- WHAT THIS TASK INVOLVES -
Each line below has to be set down again exactly.

--- INFORMATION PROVIDED ---

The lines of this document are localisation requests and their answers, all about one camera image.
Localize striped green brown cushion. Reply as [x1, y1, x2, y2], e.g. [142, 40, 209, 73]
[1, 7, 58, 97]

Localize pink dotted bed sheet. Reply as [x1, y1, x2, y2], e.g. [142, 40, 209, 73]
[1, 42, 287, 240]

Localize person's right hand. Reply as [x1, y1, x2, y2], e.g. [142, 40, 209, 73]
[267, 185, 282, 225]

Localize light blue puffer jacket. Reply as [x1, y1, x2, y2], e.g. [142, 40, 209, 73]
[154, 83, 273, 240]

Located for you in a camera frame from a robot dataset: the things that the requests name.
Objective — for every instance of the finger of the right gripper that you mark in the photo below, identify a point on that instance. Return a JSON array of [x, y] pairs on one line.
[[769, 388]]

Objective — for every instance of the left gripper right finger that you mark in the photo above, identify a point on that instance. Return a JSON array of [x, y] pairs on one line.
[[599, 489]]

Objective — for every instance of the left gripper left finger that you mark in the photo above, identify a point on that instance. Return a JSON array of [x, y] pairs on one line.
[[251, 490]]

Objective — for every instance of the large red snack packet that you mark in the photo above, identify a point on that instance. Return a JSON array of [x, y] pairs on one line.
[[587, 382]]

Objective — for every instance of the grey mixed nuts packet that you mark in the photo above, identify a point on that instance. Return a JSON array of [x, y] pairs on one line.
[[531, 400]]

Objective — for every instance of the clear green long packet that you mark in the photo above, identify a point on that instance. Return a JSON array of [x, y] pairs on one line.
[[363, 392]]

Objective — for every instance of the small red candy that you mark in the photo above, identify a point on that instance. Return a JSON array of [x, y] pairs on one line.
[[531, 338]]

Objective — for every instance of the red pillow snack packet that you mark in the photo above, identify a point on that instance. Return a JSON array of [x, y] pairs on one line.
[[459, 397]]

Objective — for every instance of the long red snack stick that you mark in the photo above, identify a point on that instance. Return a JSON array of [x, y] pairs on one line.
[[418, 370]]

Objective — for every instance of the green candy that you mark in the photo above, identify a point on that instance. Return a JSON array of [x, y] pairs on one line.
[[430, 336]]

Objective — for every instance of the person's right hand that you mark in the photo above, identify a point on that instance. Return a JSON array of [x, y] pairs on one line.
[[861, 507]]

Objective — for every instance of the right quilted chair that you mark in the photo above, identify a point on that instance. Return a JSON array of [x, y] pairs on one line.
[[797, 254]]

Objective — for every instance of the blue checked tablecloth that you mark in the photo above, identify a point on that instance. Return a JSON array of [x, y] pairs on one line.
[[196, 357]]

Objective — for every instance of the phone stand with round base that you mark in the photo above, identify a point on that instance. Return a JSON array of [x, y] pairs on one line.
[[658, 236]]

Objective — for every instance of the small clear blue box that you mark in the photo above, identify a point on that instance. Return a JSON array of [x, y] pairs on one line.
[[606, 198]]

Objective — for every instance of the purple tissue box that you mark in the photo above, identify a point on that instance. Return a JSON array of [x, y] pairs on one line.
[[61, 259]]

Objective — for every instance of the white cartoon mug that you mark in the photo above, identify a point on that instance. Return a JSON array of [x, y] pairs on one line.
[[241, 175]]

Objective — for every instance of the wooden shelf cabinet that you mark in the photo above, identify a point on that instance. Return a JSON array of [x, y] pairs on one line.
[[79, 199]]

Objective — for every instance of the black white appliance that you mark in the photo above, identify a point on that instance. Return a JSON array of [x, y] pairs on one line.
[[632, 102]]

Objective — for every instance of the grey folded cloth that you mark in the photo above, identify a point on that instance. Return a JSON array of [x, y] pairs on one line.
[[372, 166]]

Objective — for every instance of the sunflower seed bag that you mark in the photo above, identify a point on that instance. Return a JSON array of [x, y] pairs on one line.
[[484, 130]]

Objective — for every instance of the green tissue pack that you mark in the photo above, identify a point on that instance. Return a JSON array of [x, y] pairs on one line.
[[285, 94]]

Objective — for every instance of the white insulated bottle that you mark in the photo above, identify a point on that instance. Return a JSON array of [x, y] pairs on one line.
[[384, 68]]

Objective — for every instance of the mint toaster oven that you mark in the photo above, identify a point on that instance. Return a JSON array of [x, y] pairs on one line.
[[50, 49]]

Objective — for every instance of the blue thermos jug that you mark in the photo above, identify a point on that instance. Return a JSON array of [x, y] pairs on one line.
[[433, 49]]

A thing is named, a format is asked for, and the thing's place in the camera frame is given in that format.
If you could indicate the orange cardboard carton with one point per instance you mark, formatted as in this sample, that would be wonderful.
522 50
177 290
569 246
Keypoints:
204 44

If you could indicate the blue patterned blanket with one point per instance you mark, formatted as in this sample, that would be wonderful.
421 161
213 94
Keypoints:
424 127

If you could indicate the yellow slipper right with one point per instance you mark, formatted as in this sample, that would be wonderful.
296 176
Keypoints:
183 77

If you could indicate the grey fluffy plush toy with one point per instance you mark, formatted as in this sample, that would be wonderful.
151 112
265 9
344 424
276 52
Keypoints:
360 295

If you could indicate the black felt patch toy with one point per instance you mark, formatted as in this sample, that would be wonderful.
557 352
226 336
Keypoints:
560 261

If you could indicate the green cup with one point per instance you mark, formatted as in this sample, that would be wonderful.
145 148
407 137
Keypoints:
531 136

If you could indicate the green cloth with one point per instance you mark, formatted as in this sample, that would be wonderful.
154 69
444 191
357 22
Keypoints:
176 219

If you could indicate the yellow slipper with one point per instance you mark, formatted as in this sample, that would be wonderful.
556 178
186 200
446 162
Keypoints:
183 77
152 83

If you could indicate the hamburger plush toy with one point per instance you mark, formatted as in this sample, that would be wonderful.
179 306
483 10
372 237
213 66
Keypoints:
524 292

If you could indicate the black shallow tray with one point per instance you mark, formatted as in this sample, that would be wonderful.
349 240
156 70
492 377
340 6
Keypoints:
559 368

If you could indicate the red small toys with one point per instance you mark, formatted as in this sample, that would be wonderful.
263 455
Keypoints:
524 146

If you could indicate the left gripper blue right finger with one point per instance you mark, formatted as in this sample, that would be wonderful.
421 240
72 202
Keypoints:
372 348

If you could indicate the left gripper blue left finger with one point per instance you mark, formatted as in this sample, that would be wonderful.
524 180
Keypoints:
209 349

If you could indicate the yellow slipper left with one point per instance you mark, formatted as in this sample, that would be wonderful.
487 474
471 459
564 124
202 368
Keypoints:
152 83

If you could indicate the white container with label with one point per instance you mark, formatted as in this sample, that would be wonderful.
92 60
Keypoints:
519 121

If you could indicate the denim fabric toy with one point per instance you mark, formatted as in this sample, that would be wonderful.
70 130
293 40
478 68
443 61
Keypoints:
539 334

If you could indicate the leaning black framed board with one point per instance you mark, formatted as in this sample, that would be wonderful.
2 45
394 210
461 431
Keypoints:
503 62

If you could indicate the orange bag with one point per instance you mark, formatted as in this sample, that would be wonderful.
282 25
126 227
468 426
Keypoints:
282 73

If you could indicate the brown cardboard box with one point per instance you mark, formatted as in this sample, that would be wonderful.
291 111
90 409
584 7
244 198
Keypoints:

---

- EXPECTED ANSWER -
The lines of this document are localisation requests and their answers, all about one camera image.
Localize striped green brown cushion. Reply as [x1, y1, x2, y2], e.g. [142, 40, 209, 73]
[1, 7, 58, 97]

Localize pink dotted bed sheet. Reply as [x1, y1, x2, y2], e.g. [142, 40, 209, 73]
[1, 42, 287, 240]

Localize person's right hand. Reply as [x1, y1, x2, y2], e.g. [142, 40, 209, 73]
[267, 185, 282, 225]

Localize light blue puffer jacket. Reply as [x1, y1, x2, y2], e.g. [142, 40, 209, 73]
[154, 83, 273, 240]

Located for you in a camera frame from a robot dataset: the things that the requests name.
Objective — for every instance of the finger of the right gripper that you mark in the photo below, identify a point on that instance. Return a JSON array of [x, y] pairs on one line.
[[769, 388]]

Objective — for every instance of the left gripper right finger that you mark in the photo above, identify a point on that instance. Return a JSON array of [x, y] pairs on one line.
[[599, 489]]

Objective — for every instance of the left gripper left finger that you mark in the photo above, identify a point on that instance. Return a JSON array of [x, y] pairs on one line.
[[251, 490]]

Objective — for every instance of the large red snack packet that you mark in the photo above, identify a point on that instance. Return a JSON array of [x, y] pairs on one line.
[[587, 382]]

Objective — for every instance of the grey mixed nuts packet that you mark in the photo above, identify a point on that instance. Return a JSON array of [x, y] pairs on one line.
[[531, 400]]

Objective — for every instance of the clear green long packet that you mark in the photo above, identify a point on that instance. Return a JSON array of [x, y] pairs on one line.
[[363, 392]]

Objective — for every instance of the small red candy that you mark in the photo above, identify a point on that instance. Return a JSON array of [x, y] pairs on one line.
[[531, 338]]

Objective — for every instance of the red pillow snack packet that you mark in the photo above, identify a point on that instance. Return a JSON array of [x, y] pairs on one line.
[[459, 397]]

Objective — for every instance of the long red snack stick that you mark in the photo above, identify a point on that instance. Return a JSON array of [x, y] pairs on one line.
[[418, 370]]

Objective — for every instance of the green candy that you mark in the photo above, identify a point on that instance. Return a JSON array of [x, y] pairs on one line.
[[430, 336]]

Objective — for every instance of the person's right hand that you mark in the photo above, identify a point on that instance. Return a JSON array of [x, y] pairs on one line.
[[861, 507]]

Objective — for every instance of the right quilted chair that you mark in the photo above, identify a point on that instance. Return a JSON array of [x, y] pairs on one line.
[[797, 254]]

Objective — for every instance of the blue checked tablecloth that you mark in the photo above, identify a point on that instance. Return a JSON array of [x, y] pairs on one line.
[[196, 357]]

Objective — for every instance of the phone stand with round base that you mark in the photo above, identify a point on that instance. Return a JSON array of [x, y] pairs on one line.
[[658, 236]]

Objective — for every instance of the small clear blue box that you mark in the photo above, identify a point on that instance. Return a JSON array of [x, y] pairs on one line.
[[606, 198]]

Objective — for every instance of the purple tissue box that you mark in the photo above, identify a point on that instance. Return a JSON array of [x, y] pairs on one line.
[[61, 259]]

Objective — for every instance of the white cartoon mug that you mark in the photo above, identify a point on that instance. Return a JSON array of [x, y] pairs on one line.
[[241, 175]]

Objective — for every instance of the wooden shelf cabinet that you mark in the photo above, identify a point on that instance. Return a JSON array of [x, y] pairs on one line.
[[79, 199]]

Objective — for every instance of the black white appliance that you mark in the photo above, identify a point on that instance. Return a JSON array of [x, y] pairs on one line.
[[632, 102]]

Objective — for every instance of the grey folded cloth that you mark in the photo above, identify a point on that instance. Return a JSON array of [x, y] pairs on one line.
[[372, 166]]

Objective — for every instance of the sunflower seed bag that you mark in the photo above, identify a point on that instance. Return a JSON array of [x, y] pairs on one line.
[[484, 130]]

Objective — for every instance of the green tissue pack that you mark in the photo above, identify a point on that instance. Return a JSON array of [x, y] pairs on one line.
[[285, 94]]

Objective — for every instance of the white insulated bottle that you mark in the photo above, identify a point on that instance. Return a JSON array of [x, y] pairs on one line.
[[384, 68]]

Objective — for every instance of the mint toaster oven that you mark in the photo above, identify a point on that instance. Return a JSON array of [x, y] pairs on one line.
[[50, 49]]

Objective — for every instance of the blue thermos jug that you mark in the photo above, identify a point on that instance. Return a JSON array of [x, y] pairs on one line.
[[433, 49]]

A thing is named, a format is asked for, and the thing's place in the camera frame is given in that format.
If you could indicate the orange cardboard carton with one point per instance you mark, formatted as in this sample, that would be wonderful.
522 50
177 290
569 246
Keypoints:
204 44

If you could indicate the blue patterned blanket with one point per instance you mark, formatted as in this sample, that would be wonderful.
421 161
213 94
Keypoints:
424 127

If you could indicate the yellow slipper right with one point per instance you mark, formatted as in this sample, that would be wonderful.
296 176
Keypoints:
183 77

If you could indicate the grey fluffy plush toy with one point per instance you mark, formatted as in this sample, that would be wonderful.
151 112
265 9
344 424
276 52
Keypoints:
360 295

If you could indicate the black felt patch toy with one point per instance you mark, formatted as in this sample, that would be wonderful.
557 352
226 336
Keypoints:
560 261

If you could indicate the green cup with one point per instance you mark, formatted as in this sample, that would be wonderful.
145 148
407 137
Keypoints:
531 136

If you could indicate the green cloth with one point per instance you mark, formatted as in this sample, that would be wonderful.
154 69
444 191
357 22
Keypoints:
176 219

If you could indicate the yellow slipper with one point per instance you mark, formatted as in this sample, that would be wonderful.
556 178
186 200
446 162
Keypoints:
183 77
152 83

If you could indicate the hamburger plush toy with one point per instance you mark, formatted as in this sample, that would be wonderful.
179 306
483 10
372 237
213 66
Keypoints:
524 292

If you could indicate the black shallow tray with one point per instance you mark, formatted as in this sample, that would be wonderful.
349 240
156 70
492 377
340 6
Keypoints:
559 368

If you could indicate the red small toys with one point per instance you mark, formatted as in this sample, that would be wonderful.
263 455
Keypoints:
524 146

If you could indicate the left gripper blue right finger with one point per instance you mark, formatted as in this sample, that would be wonderful.
421 240
72 202
Keypoints:
372 348

If you could indicate the left gripper blue left finger with one point per instance you mark, formatted as in this sample, that would be wonderful.
524 180
Keypoints:
209 349

If you could indicate the yellow slipper left with one point per instance you mark, formatted as in this sample, that would be wonderful.
487 474
471 459
564 124
202 368
Keypoints:
152 83

If you could indicate the white container with label with one point per instance you mark, formatted as in this sample, that would be wonderful.
92 60
Keypoints:
519 121

If you could indicate the denim fabric toy with one point per instance you mark, formatted as in this sample, that would be wonderful.
70 130
293 40
478 68
443 61
Keypoints:
539 334

If you could indicate the leaning black framed board with one point per instance you mark, formatted as in this sample, that would be wonderful.
2 45
394 210
461 431
Keypoints:
503 62

If you could indicate the orange bag with one point per instance you mark, formatted as in this sample, that would be wonderful.
282 25
126 227
468 426
Keypoints:
282 73

If you could indicate the brown cardboard box with one point per instance you mark, formatted as in this sample, that would be wonderful.
291 111
90 409
584 7
244 198
Keypoints:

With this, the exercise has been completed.